The Four Layers of Agent Observability
Layer 1: Command Telemetry
Every command an agent issues should be logged with enough context to reconstruct the decision. Minimum fields:
- command — full command string (scrubbed for secrets)
- session_id — links to the task/conversation that spawned it
- agent_id — which agent, which model version
- risk_score — computed score at time of submission
- whitelist_matched — was it on the approved list?
- decision — auto-approved / queued / denied
- reviewer_id — if human-reviewed, who approved or denied it
- latency_ms — time from submission to execution start
- exit_code — outcome
- output_bytes — rough sense of data volume (not the data itself)
Note output_bytes — not the full output. Full output storage is expensive and creates its own data security problem. But the volume is a useful signal: an agent reading 50MB from a database table when it normally reads a few KB is worth flagging.
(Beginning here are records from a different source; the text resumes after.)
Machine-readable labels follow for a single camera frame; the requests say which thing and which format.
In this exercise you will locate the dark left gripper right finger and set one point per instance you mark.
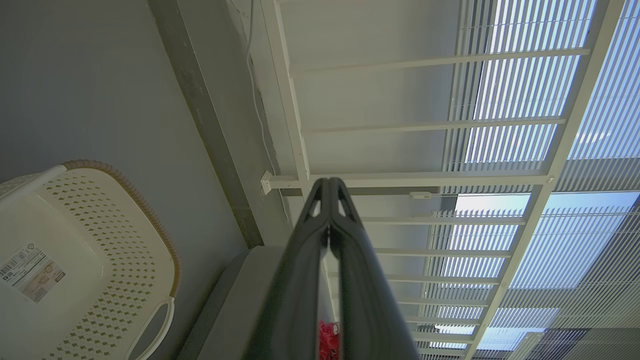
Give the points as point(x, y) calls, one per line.
point(365, 300)

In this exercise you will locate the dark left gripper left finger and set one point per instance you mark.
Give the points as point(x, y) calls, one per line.
point(295, 290)

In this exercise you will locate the red white-striped garment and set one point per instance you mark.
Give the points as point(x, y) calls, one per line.
point(328, 342)

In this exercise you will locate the grey fabric sofa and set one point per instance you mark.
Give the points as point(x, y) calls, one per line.
point(235, 310)

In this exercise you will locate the white metal railing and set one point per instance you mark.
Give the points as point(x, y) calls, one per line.
point(295, 125)

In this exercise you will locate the cream plastic laundry basket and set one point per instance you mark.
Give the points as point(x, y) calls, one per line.
point(100, 225)

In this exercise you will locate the white window blinds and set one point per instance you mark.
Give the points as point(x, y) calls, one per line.
point(515, 90)

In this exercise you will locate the white barcode label sticker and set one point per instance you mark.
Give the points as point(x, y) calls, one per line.
point(30, 272)
Layer 2: Approval Flow Metrics
The approval pipeline is itself a system worth instrumenting:
| Metric | Why It Matters | Alert Threshold (example) |
|---|---|---|
| Queue depth | Approval backlog building up | > 10 pending |
| Review latency p50/p95 | Slowdown causing agent stalls | p95 > 5 min |
| Auto-approval rate | Sudden spike = whitelist too permissive | spike > +20% |
| Deny rate | Sudden spike = agent drift or prompt injection | spike > +15% |
| Timeout rate | Reviewer unavailable; commands auto-denied | > 5% of queue |
| Same reviewer approving own agent | Conflict of interest / policy violation | any |
Auto-approval rate is particularly subtle. A drop in human review might look like efficiency — the whitelist is doing its job. But it can also mean the whitelist has drifted to being too permissive. Tracking this over time, not just in absolute terms, surfaces the drift.
Layer 3: Anomaly Signals
Raw command logs don't tell you when behavior is unusual. You need baselines and deviation detection:
- Command entropy: How diverse are the commands this agent runs in a session? A coding agent that suddenly issues 10 network commands has deviated from its typical pattern.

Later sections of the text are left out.